In an outtake, Dylan sings:
I met somebody face to face, I had to remove my hat
She’s everything I need in love but I can’t be swayed by that
It frightens me, the awful truth of how sweet life can be...

I swept and straightened the room, stacked the books neatly on the bare floor by the couch.
When the record was done I went to a get-together at Lee and Rebecca’s apartment which the warm weather had engendered as naturally as it brought forth the buds, walking quietly through the dusk, inhaling jasmine so sweet it was sour, and gardenia, and other things I couldn’t name. I didn’t want to go, I had nothing to say, I didn’t want to talk, or listen to others talk. The sky was emptying out. A bright pink contrail, which looked as permanent as a scar, had disappeared without a trace when I looked again.

At Lee and Rebecca’s, everywhere I turned there were a bottles of liquor and wine and mixers and olive spears and fruit, and everyone was mixing and sipping delicious-looking and civilized martinis in cold metal shakers and Campari-&-sodas with orange slices and bourbons on the rocks, but my momentary temptation to have a drink was an ember easily stamped out, because it’s been a long time already and I have, hopefully, a long way to go.

*

This morning I folded up the bed, made a pot of tea, and wrote all that while listening to the record again. Then I went to the racetrack.

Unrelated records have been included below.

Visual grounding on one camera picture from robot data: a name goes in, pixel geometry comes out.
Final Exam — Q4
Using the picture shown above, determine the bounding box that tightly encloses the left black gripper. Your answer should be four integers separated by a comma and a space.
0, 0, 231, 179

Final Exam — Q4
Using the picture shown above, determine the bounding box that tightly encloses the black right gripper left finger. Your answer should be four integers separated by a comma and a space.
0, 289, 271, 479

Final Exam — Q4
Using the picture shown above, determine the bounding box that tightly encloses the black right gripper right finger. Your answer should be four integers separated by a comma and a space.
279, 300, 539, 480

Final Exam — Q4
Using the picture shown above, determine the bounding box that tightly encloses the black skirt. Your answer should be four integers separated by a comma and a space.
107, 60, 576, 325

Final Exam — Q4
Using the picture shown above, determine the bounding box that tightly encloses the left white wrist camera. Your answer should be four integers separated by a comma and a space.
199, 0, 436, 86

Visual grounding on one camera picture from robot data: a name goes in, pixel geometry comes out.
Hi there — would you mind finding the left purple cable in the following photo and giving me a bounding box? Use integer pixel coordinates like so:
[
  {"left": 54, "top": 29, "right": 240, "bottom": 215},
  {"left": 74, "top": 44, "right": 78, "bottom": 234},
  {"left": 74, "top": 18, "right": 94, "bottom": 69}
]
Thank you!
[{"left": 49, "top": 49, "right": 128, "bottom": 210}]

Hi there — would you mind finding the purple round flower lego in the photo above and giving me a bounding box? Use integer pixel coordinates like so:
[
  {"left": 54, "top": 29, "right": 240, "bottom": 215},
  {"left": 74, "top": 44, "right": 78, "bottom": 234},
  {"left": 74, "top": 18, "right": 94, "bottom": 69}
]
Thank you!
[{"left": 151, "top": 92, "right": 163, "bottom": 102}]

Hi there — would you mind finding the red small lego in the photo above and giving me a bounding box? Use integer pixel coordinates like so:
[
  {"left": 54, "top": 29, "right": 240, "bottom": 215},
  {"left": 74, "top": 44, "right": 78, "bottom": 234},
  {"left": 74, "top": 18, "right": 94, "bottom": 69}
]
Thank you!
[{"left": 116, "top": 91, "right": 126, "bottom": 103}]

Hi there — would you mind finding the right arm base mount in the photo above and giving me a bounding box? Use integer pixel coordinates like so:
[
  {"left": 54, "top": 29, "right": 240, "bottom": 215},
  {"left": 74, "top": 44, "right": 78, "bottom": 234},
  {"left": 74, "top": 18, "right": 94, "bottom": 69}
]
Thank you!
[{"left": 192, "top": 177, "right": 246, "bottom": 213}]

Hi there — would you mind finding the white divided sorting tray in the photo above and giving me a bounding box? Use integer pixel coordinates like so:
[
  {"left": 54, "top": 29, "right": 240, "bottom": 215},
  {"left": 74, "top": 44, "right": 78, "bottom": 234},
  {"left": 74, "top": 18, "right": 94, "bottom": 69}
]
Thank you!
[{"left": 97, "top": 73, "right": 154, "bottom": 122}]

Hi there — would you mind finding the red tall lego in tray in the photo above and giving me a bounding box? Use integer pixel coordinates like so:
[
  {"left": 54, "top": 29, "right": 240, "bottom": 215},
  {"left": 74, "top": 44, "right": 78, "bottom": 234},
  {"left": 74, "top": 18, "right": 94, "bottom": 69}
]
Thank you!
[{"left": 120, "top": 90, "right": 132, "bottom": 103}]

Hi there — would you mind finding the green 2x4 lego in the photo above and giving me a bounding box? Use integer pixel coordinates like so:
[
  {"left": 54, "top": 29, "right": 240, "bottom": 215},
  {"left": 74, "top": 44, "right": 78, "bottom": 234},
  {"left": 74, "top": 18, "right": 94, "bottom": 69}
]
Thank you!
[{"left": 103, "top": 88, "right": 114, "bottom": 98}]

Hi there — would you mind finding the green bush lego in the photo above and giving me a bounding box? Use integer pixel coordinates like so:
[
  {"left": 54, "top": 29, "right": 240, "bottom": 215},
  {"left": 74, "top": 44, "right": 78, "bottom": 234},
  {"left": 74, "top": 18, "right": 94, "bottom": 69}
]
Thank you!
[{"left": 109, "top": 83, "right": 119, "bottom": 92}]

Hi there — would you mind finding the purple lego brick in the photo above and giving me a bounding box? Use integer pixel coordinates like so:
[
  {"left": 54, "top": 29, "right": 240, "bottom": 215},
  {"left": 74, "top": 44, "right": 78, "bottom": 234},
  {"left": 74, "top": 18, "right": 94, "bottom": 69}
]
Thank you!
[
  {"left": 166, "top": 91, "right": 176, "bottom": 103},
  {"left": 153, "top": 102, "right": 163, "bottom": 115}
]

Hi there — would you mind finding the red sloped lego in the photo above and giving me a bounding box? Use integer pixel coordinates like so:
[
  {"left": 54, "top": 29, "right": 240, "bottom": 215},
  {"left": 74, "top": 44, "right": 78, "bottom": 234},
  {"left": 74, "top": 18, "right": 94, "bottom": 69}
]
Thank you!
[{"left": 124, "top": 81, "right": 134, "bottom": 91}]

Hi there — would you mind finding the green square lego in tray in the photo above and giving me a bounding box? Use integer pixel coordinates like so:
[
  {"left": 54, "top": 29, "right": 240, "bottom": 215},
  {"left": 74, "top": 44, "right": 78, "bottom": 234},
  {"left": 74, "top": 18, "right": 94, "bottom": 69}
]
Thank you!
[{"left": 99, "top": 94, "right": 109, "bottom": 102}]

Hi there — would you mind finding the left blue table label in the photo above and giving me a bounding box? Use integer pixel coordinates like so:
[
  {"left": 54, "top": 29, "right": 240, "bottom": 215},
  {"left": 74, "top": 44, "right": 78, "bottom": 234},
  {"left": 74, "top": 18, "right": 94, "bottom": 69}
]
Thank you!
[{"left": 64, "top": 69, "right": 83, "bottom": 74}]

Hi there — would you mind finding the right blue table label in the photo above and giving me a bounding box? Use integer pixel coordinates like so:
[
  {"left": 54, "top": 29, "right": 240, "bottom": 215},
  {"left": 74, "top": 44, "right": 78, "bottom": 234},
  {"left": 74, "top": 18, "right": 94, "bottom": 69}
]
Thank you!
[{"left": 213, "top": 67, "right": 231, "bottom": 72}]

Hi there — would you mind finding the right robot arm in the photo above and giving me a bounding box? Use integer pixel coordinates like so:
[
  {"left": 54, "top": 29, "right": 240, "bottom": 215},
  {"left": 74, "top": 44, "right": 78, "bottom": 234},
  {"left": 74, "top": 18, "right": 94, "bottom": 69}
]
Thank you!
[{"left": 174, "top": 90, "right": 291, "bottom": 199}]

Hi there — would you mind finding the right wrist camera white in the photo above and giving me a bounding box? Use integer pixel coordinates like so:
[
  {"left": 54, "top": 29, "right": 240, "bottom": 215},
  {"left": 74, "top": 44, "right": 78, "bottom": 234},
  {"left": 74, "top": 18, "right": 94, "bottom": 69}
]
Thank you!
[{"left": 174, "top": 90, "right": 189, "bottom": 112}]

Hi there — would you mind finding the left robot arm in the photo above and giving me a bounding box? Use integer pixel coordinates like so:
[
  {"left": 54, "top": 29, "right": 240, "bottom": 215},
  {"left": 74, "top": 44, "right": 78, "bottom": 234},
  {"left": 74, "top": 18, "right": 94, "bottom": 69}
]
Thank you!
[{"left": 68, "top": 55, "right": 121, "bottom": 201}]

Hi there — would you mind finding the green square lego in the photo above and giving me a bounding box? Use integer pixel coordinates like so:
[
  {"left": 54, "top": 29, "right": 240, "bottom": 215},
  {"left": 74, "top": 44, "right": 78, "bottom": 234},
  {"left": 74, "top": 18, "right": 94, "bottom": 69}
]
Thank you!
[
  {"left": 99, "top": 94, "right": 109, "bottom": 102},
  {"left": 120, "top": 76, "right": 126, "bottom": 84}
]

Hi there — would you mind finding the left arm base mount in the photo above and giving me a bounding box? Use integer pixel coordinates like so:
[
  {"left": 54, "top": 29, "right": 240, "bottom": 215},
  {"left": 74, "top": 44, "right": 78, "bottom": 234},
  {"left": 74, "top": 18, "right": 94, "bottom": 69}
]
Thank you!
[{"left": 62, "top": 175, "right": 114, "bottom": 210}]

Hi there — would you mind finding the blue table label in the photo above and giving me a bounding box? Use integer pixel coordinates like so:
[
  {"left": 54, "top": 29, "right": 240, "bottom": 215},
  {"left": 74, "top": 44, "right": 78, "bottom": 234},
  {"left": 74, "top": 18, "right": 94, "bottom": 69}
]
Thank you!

I rode the train to the East Bay and got off at North Berkeley. There I left the station and crossed the road to the Golden Gate Fields Shuttle, which is a cab driver standing under a tree and three passengers in his taxi waiting for another. I squeezed in, he shut the door and off we went, handing money over the seat, two-fifty each, a shrunken man in an old suit and turban, the familiar silent citizen with fine slicked-back hair in a blue windbreaker and shades who rode up front, and a sizeable woman who said that if she won she was going to buy a new pair of shoes. Berkeley was a month further into spring, a few degrees warmer. We rode through streets of bungalows and yellow flowers in overgrown lawns, under the freeway to the bay.

At the curb we wished each other luck and went our separate ways. I took a Form, program, and coffee to the grandstand. Below me the layout was as fresh as the morning, with the Berkeley hills beyond. Sprinklers arced where the grass was mown in stripes. Slow tractors overturned the dark earth of the track, followed by the water trucks, which cooled it all down.

I had a bad day out there. In my first race I got shut out of a horse that won and paid $50 and then I had two out of three horses in the next five trifectas. Pete showed up and we caught a small trifecta which brought me about halfway back. On our way out he wanted to watch them come around again, so we stopped and waited by the rail. I leaned on the fence, watching a bumblebee hovering above its shadow on the dirt. Funny how quiet it is when they come around. All you hear is the horses’ breathing and now and then a whip...

*

I keep listening to Blood on the Tracks over and over. Idiot wind. Smoke pouring out of a boxcar door. One day you'll be in the ditch, flies buzzing around your eyes. Last night, for some reason, I had to read Hamlet's graveside speech before I went to sleep. Alas, poor Yorick! A fellow of infinite jest, and now abhored in my imagination, just a skull, quite chapfall'n. Near that bench at work, the blossoms have almost disappeared among the leaves.
As Don Juan says, let death be your advisor.

*

On Sunday I stood in the back door. Blazing sunlight had chosen a white flower and filled its petals with more light than they could hold before it moved on. Around 3:30 I took my laundry around the corner. The shadows were shot with sunlight and the cool air carried the sun’s warmth the way the spring carries the summer. Everyone on the street looked a little blinded by the light, like they didn’t quite know what to do with themselves and they were waiting for it to die down a little...

It’s taken me four years to see that I live on the prettiest street in San Francisco. The trees won me over, the eloquent double row of elms in both directions.

The trees hang fully-leafed now, slaves to life like everyone else.